Am J Transplant. 2015 Aug;15(8):2203-10. doi: 10.1111/ajt.13270. Epub 2015 Apr 23.

Abstract

Steroid-avoidance protocols have recently gained popularity in pediatric kidney transplantation. We investigated the clinical practice of steroid avoidance among 9494 kidney transplant recipients at 124 transplant centers between 2000 and 2012 in the Organ Procurement and Transplantation Network database. The practice of steroid avoidance increased during the study period and demonstrated significant variability among transplant centers. From 2008 to 2012, 39% of transplant centers used steroid avoidance in <10% of all discharged transplant recipients. Twenty-one percent of transplant centers practiced steroid avoidance in 10-40% of transplant recipients, and 40% of transplant centers used steroid avoidance in >40% of discharged patients. Children receiving steroid avoidance more frequently received induction with lymphocyte-depleting agents. Repeat kidney transplants were the least likely to receive steroid avoidance.
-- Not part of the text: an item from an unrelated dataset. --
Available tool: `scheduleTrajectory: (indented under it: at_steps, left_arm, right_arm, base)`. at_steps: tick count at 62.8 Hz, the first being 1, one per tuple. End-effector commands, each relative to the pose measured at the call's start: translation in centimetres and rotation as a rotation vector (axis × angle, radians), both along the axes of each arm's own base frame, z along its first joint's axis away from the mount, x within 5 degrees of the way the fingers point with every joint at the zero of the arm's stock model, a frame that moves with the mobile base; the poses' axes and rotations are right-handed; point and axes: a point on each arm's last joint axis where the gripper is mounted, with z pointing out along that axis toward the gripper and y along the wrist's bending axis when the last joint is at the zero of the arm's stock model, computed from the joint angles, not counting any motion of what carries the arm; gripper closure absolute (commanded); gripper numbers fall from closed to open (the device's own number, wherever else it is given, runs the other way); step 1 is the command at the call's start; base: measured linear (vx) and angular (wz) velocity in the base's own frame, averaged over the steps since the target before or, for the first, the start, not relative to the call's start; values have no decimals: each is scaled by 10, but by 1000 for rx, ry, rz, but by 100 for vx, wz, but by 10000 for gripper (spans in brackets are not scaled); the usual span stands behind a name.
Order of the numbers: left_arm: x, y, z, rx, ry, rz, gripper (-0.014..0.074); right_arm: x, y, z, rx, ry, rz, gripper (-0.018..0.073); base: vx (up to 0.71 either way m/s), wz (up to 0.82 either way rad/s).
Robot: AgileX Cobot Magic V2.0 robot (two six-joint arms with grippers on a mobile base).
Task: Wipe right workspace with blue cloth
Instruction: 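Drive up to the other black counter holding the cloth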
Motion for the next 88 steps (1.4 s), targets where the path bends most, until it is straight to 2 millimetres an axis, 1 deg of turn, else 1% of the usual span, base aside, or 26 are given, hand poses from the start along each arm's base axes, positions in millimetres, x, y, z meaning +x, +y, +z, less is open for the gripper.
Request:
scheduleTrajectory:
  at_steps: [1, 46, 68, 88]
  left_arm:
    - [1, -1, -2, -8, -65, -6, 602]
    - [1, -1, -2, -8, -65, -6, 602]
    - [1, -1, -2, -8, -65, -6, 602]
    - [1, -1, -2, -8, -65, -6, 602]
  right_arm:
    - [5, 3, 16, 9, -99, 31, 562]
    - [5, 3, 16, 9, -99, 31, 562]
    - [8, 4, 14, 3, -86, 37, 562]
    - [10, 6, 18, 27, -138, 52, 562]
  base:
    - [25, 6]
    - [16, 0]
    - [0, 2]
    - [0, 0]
Children who received a deceased donor kidney, underwent pretransplant dialysis, were highly sensitized, or had glomerular kidney disease or delayed graft function were also less likely to receive steroid avoidance. The variation in practice between centers remained highly significant (p < 0.0001) after adjustment for all patient- and center-level factors in multivariate analysis. We conclude that significant differences in the practice of steroid avoidance among transplant centers remain unexplained and may reflect uncertainty about the safety and efficacy of steroid-avoidance protocols.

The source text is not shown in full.